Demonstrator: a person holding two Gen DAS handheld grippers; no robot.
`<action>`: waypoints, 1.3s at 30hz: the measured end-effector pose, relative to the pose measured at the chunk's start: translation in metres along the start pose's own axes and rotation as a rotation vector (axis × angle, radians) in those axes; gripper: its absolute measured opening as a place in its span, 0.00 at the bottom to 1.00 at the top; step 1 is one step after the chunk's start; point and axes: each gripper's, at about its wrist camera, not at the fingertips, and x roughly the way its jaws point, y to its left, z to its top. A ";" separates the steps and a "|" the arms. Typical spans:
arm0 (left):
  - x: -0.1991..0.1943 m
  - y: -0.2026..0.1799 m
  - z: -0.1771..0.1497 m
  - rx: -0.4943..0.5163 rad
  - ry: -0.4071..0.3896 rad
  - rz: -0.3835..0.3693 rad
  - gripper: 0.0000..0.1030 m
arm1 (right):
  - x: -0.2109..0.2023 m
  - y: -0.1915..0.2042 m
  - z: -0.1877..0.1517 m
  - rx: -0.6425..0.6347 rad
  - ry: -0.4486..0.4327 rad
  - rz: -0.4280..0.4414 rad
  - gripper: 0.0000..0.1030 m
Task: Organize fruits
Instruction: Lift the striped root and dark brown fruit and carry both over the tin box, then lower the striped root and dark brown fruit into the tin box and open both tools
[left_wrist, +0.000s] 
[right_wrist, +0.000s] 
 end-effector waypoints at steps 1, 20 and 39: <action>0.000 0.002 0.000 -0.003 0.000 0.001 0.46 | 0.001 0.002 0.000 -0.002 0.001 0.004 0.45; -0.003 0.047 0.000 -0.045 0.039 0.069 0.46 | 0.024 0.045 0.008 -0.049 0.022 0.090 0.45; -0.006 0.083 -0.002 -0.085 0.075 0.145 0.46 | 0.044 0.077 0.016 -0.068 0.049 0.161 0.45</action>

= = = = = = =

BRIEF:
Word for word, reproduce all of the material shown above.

WRITTEN ANSWER:
Demonstrator: a person holding two Gen DAS handheld grippers; no robot.
`<action>`: waypoints, 1.3s at 30hz: the measured end-effector pose, relative to the pose measured at the chunk's start: translation in metres along the start pose's own axes and rotation as a rotation vector (axis × angle, radians) in those axes; gripper: its absolute measured opening as a place in its span, 0.00 at the bottom to 1.00 at the top; step 1 is one step after the chunk's start; point and axes: each gripper's, at about its wrist camera, not at the fingertips, and x roughly the way its jaws point, y to its left, z to its top. A ";" separates the steps and a "|" the arms. Typical spans:
arm0 (left):
  - x: -0.1991..0.1943 m
  - y: -0.2026..0.1799 m
  - z: -0.1771..0.1497 m
  - rx: -0.4943..0.5163 rad
  - ry: -0.4071..0.3896 rad
  - rz: -0.3835..0.3693 rad
  - gripper: 0.0000..0.1030 m
arm1 (right):
  - x: -0.2109..0.2023 m
  - y: -0.1915..0.2042 m
  - z: -0.1877..0.1517 m
  - rx: -0.6425..0.6347 rad
  - ry: -0.4486..0.4327 rad
  - rz: -0.4280..0.4414 rad
  - gripper: 0.0000..0.1030 m
Task: Organize fruits
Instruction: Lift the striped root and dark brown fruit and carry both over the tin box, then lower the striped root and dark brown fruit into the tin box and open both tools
[left_wrist, +0.000s] 
[right_wrist, +0.000s] 
 end-effector waypoints at steps 1, 20 and 39: <action>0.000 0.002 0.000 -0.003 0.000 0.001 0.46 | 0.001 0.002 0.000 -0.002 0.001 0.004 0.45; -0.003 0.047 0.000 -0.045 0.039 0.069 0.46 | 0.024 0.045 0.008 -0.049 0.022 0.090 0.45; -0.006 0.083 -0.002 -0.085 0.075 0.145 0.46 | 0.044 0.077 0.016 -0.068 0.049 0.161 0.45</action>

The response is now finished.